- Born: William Ronald Read 17 May 1885
- Died: 1972 (aged 86–87)
- Allegiance: United Kingdom
- Branch: British Army (1906–1918) Royal Air Force (1918–1932)
- Service years: 1906–1932
- Rank: Wing Commander
- Commands: RAF Boscombe Down RAF Upavon No. 216 Squadron RAF No. 104 Squadron RFC
- Conflicts: First World War
- Awards: Military Cross Distinguished Flying Cross Air Force Cross & Two Bars

= Willie Read =

WW I Royal Air Force officer (1885–1972)

Wing Commander William Ronald Read, (17 May 1885 − 1972) was a highly decorated Royal Air Force (RAF) officer of the First World War and the inter-war period. A pre-war member of the Royal Flying Corps (which became the RAF in 1918), he is one of only twelve officers to have so far received a second Bar to the Air Force Cross, signifying three awards of the medal.

==Early life and career==
Read came from a wealthy family and was the eldest son of W. T. Read of Hampstead. Both his parents died when he was twelve and he and his siblings were raised by guardians. He was educated at Jesus College, Cambridge.

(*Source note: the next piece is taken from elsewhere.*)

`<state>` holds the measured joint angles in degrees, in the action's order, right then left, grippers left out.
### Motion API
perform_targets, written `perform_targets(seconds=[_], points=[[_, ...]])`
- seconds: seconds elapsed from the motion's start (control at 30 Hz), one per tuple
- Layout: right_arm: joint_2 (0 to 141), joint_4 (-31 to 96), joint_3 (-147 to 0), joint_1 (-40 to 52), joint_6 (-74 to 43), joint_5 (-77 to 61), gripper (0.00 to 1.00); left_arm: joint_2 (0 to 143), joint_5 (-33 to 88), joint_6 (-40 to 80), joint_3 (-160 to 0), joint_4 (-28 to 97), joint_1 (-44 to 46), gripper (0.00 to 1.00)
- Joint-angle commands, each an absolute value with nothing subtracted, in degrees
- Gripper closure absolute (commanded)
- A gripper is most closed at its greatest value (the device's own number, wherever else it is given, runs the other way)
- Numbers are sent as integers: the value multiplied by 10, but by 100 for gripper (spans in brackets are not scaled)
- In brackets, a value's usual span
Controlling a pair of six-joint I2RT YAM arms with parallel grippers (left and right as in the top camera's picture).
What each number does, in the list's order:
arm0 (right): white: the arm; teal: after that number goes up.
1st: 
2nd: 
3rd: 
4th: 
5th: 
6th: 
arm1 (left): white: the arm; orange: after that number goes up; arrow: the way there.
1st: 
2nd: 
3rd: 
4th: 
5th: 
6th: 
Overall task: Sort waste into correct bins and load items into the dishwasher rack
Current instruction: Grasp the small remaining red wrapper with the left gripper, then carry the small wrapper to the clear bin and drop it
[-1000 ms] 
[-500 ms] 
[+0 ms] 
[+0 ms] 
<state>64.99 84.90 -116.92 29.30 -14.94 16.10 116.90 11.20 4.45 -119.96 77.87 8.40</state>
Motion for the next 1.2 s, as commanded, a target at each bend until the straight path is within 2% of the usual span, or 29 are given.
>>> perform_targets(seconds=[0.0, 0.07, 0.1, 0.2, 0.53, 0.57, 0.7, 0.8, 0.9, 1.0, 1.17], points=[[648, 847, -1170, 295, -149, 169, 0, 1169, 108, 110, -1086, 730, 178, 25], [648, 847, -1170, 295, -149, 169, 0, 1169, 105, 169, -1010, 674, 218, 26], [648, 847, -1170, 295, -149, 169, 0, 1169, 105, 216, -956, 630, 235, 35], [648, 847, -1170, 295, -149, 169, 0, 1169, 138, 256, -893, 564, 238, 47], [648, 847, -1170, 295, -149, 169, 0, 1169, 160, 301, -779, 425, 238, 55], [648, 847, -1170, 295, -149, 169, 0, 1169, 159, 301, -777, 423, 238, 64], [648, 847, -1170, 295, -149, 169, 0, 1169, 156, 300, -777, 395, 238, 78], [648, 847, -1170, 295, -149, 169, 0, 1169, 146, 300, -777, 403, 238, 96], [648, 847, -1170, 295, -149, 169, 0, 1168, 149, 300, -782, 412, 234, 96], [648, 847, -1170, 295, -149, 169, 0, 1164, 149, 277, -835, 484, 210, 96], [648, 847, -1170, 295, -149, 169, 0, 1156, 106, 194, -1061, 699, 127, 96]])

Read was commissioned a second lieutenant in the Hampshire Carabiniers, a yeomanry (part-time volunteer cavalry) regiment, on 23 September 1906. On 6 March 1907, after leaving Cambridge, he transferred to the 1st (King's) Dragoon Guards, a regular regiment. After obtaining his pilot's licence in April 1913, Read was seconded to the Royal Flying Corps as a pilot on 28 April 1914 and joined No. 3 Squadron RFC. He was promoted lieutenant on 14 June 1914.

==First World War==
Read accompanied his squadron to France in August 1914. He was wounded in December 1914. On 8 February 1915, he was appointed a flight commander in the Royal Flying Corps with the temporary rank of captain. In December 1915 he was sent home to organise No. 45 Squadron RFC, returning to France in command in April 1916. He was awarded the Military Cross on 1 January 1916, and promoted to the substantive rank of captain on 19 August 1917. In April 1917, disillusioned with heavy losses and with his superiors, he requested and received a transfer back to his regiment. He did not much enjoy it, however, and returned to the RFC as the first commanding officer of No. 104 Squadron RFC, a bomber unit, in September 1917 with the acting rank of major.

Read was awarded the Air Force Cross (AFC) on 1 January 1919, and the Distinguished Flying Cross (DFC) on 3 June 1919 for services in France.

==Post-war==
After the war Read remained in the Royal Air Force (RAF) with the rank of flight lieutenant, although technically still on attachment from his regiment. He served in Palestine with No. 216 Squadron from 1919 to 1921, and received a Bar to his AFC on 12 July 1920. By October 1921, he had been promoted to squadron leader in the RAF, although still holding the rank of captain in the army, and was in command of No. 216 Squadron.

On 17 November 1921, Read finally transferred from the army to a permanent commission in the RAF. He was awarded a second bar to his AFC in the 1922 New Year Honours. He was promoted wing commander on 1 January 1924. Having previously been commander of an apprentices' wing at RAF Halton, in January 1928 he became station commander of RAF Upavon, and he was appointed first commander of RAF Boscombe Down in September 1930. In March 1931, he was appointed Inspector of Recruiting for the RAF. He retired on 17 May 1932, his 47th birthday.

==Personal life==
In December 1915, Read became engaged to Marjory Masters, daughter of an army chaplain. However, he seems to have never actually married. He was an amateur steeplechase rider, riding in many races, and tennis player.

Read's wartime diaries and papers are held by the Imperial War Museum.